L’attacco alla sede del partito Baath a Damasco
La sede del partito del presidente siriano Assad sarebbe stato colpita da alcune granate: ma ci sono diverse perplessità sul presunto attentato
Nella notte tra sabato e domenica, due granate avrebbero colpito a Damasco la sede del partito siriano Baath, quello a cui appartiene il presidente Bashar al Assad. L’attentato è stato rivendicato dall’esercito dei militari disertori, la Free Syrian Army. Sarebbe il primo, serio attacco ad Assad nella capitale siriana, finora roccaforte del suo potere e del consenso. Alcuni abitanti del quartiere centrale di Mazraa, dove sarebbe avvenuto l’attacco, hanno dichiarato a Reuters e BBC di aver visto all’alba del fumo proveniente dalla sede del Baath, quando il palazzo era quasi vuoto. Inoltre, in seguito all’attacco, avrebbero notato uno spiegamento di forze intorno all’edificio, che ora sarebbe occupato dalla polizia.
Tuttavia il corrispondente della BBC e altri testimoni hanno dichiarato che la sede del Baath non ha riportato danni apparenti, e che anzi l’attacco potrebbe essere una messinscena dello stesso partito del presidente per alzare la tensione e dimostrare alla Lega Araba che il regime non ha di fronte civili inermi ma veri e propri combattenti ribelli.
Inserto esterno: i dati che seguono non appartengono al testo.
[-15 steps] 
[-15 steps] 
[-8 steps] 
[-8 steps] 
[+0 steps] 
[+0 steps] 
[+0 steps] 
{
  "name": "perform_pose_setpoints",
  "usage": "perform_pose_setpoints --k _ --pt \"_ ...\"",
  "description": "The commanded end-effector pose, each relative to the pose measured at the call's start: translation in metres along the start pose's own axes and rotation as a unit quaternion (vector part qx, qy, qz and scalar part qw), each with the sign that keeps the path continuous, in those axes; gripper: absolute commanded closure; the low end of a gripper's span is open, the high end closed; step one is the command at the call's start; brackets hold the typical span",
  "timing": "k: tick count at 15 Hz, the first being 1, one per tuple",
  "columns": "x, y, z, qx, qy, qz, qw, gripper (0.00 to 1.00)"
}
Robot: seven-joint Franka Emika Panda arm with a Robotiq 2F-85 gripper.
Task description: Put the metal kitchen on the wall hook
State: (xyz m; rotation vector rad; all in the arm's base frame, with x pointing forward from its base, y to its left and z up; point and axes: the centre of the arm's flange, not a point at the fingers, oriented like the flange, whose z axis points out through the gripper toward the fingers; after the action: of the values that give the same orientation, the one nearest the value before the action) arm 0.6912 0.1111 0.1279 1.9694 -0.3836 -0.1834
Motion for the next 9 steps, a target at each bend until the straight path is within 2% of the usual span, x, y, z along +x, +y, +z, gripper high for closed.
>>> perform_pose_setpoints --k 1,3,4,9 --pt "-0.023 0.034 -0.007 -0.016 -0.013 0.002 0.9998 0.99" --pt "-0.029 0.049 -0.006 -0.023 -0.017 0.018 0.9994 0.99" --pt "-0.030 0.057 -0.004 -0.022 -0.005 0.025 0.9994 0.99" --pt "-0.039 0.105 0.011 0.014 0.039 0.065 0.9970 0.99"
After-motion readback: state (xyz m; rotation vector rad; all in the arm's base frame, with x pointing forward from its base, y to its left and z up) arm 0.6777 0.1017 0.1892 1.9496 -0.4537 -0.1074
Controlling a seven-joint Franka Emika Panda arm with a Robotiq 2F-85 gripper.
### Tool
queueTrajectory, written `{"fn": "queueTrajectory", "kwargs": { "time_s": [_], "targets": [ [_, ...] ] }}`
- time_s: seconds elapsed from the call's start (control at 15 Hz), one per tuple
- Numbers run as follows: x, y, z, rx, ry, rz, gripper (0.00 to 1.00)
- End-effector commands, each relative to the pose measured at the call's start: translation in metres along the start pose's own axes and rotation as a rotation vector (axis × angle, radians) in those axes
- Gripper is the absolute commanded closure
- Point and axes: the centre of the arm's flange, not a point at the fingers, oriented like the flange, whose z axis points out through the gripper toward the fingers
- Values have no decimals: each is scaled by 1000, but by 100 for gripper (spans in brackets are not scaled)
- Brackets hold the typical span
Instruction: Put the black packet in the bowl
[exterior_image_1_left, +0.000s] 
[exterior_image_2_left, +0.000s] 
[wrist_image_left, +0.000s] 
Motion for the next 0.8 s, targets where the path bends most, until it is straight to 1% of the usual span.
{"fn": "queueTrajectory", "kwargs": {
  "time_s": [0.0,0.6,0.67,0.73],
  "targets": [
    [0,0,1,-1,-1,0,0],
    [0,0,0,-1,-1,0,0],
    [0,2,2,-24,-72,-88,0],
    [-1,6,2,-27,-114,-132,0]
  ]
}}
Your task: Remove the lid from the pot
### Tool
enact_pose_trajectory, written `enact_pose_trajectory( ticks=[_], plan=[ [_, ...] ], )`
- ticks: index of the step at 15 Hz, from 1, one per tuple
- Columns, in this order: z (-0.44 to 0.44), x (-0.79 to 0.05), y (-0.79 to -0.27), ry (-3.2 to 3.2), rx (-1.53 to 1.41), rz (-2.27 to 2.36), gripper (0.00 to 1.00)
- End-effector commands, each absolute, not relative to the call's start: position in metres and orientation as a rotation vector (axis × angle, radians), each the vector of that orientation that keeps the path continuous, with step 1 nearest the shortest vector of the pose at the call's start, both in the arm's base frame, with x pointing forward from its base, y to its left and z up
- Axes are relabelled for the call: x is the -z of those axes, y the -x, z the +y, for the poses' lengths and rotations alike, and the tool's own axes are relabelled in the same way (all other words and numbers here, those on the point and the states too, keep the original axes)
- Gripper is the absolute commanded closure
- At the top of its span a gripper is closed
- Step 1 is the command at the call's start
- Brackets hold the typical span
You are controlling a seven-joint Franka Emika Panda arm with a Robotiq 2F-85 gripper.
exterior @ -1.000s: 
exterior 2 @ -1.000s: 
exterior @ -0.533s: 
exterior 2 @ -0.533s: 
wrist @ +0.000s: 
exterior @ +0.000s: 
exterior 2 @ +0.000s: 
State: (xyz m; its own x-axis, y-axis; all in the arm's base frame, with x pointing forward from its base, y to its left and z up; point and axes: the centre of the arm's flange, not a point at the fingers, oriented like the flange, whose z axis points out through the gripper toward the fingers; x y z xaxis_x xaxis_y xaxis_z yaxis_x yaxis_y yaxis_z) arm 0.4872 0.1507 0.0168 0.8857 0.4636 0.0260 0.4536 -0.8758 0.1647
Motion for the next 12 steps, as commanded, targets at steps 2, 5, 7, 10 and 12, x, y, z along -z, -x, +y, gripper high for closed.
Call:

Il partito Baath, fondato poco dopo la fine della seconda guerra mondiale dagli intellettuali siriani Michel Aflaq and Salah al-Din al-Bitar, è al potere in Siria dal 1963, quando organizzò un colpo di stato. Hafiz al-Assad, padre dell’attuale presidente, ne era un alto esponente, ed è rimasto alla guida del partito e dello stato dal 1970 alla sua morte, nel 2000. Nato come partito internazionale e panarabo (il motto è “unità, libertà e socialismo” per il mondo arabo), il suo nome significa “resurrezione”, “rinascita”. Il Baath si è sempre politicamente ispirato a una terza via, a metà tra nazionalismo e socialismo arabi, e aspira all’unione dei singoli paesi dell’area contro “l’imperialismo occidentale”. Nonostante le sue ambizioni panarabe e internazionaliste, il Baath è andato al potere, oltre che in Siria, solo in Iraq, dove ha governato stabilmente dal 1968 al 2003, anno della caduta del suo ultimo leader Saddam Hussein, quando è stato definitivamente sciolto nel paese.
La situazione in Siria
Ieri sera è scaduto il termine del nuovo piano di pace presentato lo scorso 2 novembre dalla Lega Araba, che la Siria ha detto di voler rispettare, e che si basa fondamentalmente su cinque punti: fine della violenza contro i civili, libertà di movimento per i giornalisti stranieri, rilascio dei prigionieri arrestati nelle ultime settimane, ritiro degli avamposti militari dalle città siriane e dialogo tra governo e opposizioni.
Gli sforzi di Assad per adempiere a queste richieste dovrebbero essere supervisionati da una delegazione di osservatori della Lega Araba, che però Assad vorrebbe limitare a un numero non superiore a 40. È un punto centrale della questione: se la sua azione venisse effettivamente limitata dagli osservatori arabi, il governo siriano potrebbe perdere il controllo delle zone già in bilico, come quelle intorno a Homs e Hama, i centri della rivoluzione siriana.
Intanto, solo ieri, secondo gli attivisti, sarebbero morte almeno 20 persone in numerose città della Siria. Aumentano di giorno in giorno, inoltre, gli scontri tra esercito ufficiale e disertori, riuniti sotto l’etichetta della Free Syrian Army, sulla cui composizione e effettiva forza numerica, tuttavia, si hanno ancora poche informazioni.
Il presidente siriano Assad, per la seconda volta in poche settimane, ha alzato la voce nei confronti della comunità internazionale, concendendo un’intervista a un quotidiano britannico. Dopo il Sunday Telegraph, stavolta il presidente siriano ha parlato con il Sunday Times, al quale ha ribadito che la Siria «non si piegherà alle minacce» e che con il suo comportamento la Lega Araba «darà adito a un intervento militare occidentale che destabilizzerà l’intera regione». Assad ha aggiunto che il regime non sta combattendo i civili (tra cui ci sarebbero stati, secondo Assad, solo cinquecento morti, e non 3500 come sostengono le stime dell’Onu), ma dei «ribelli armati», e ha detto che presto ci saranno le riforme annunciate da tempo: «Nuove elezioni, un nuovo parlamento, un nuovo governo e una nuova costituzione», ha promesso Assad.